● The problem
Output the data below exactly. Leave nothing out.

● Information provided
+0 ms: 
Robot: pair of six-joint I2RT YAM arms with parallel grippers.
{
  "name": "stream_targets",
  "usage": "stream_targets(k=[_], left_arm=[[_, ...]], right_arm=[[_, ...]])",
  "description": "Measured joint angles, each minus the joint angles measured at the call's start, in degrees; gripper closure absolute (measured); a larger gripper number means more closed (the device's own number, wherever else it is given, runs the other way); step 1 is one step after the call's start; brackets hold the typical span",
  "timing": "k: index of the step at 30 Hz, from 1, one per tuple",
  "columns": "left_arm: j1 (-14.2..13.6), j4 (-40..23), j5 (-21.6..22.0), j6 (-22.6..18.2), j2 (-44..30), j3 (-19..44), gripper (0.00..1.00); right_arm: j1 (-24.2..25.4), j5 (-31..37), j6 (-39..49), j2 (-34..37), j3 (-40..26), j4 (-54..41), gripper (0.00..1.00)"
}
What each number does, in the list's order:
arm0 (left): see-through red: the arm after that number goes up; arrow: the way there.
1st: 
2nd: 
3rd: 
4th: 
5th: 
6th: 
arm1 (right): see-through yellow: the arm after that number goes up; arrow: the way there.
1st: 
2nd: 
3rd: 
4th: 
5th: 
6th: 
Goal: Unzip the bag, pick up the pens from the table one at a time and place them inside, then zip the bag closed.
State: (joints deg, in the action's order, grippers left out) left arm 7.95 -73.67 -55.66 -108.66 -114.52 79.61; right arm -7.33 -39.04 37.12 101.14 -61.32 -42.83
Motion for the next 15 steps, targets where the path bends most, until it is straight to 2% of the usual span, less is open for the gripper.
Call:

● Response to this exercise
+0 ms: 
Robot: pair of six-joint I2RT YAM arms with parallel grippers.
{
  "name": "stream_targets",
  "usage": "stream_targets(k=[_], left_arm=[[_, ...]], right_arm=[[_, ...]])",
  "description": "Measured joint angles, each minus the joint angles measured at the call's start, in degrees; gripper closure absolute (measured); a larger gripper number means more closed (the device's own number, wherever else it is given, runs the other way); step 1 is one step after the call's start; brackets hold the typical span",
  "timing": "k: index of the step at 30 Hz, from 1, one per tuple",
  "columns": "left_arm: j1 (-14.2..13.6), j4 (-40..23), j5 (-21.6..22.0), j6 (-22.6..18.2), j2 (-44..30), j3 (-19..44), gripper (0.00..1.00); right_arm: j1 (-24.2..25.4), j5 (-31..37), j6 (-39..49), j2 (-34..37), j3 (-40..26), j4 (-54..41), gripper (0.00..1.00)"
}
What each number does, in the list's order:
arm0 (left): see-through red: the arm after that number goes up; arrow: the way there.
1st: 
2nd: 
3rd: 
4th: 
5th: 
6th: 
arm1 (right): see-through yellow: the arm after that number goes up; arrow: the way there.
1st: 
2nd: 
3rd: 
4th: 
5th: 
6th: 
Goal: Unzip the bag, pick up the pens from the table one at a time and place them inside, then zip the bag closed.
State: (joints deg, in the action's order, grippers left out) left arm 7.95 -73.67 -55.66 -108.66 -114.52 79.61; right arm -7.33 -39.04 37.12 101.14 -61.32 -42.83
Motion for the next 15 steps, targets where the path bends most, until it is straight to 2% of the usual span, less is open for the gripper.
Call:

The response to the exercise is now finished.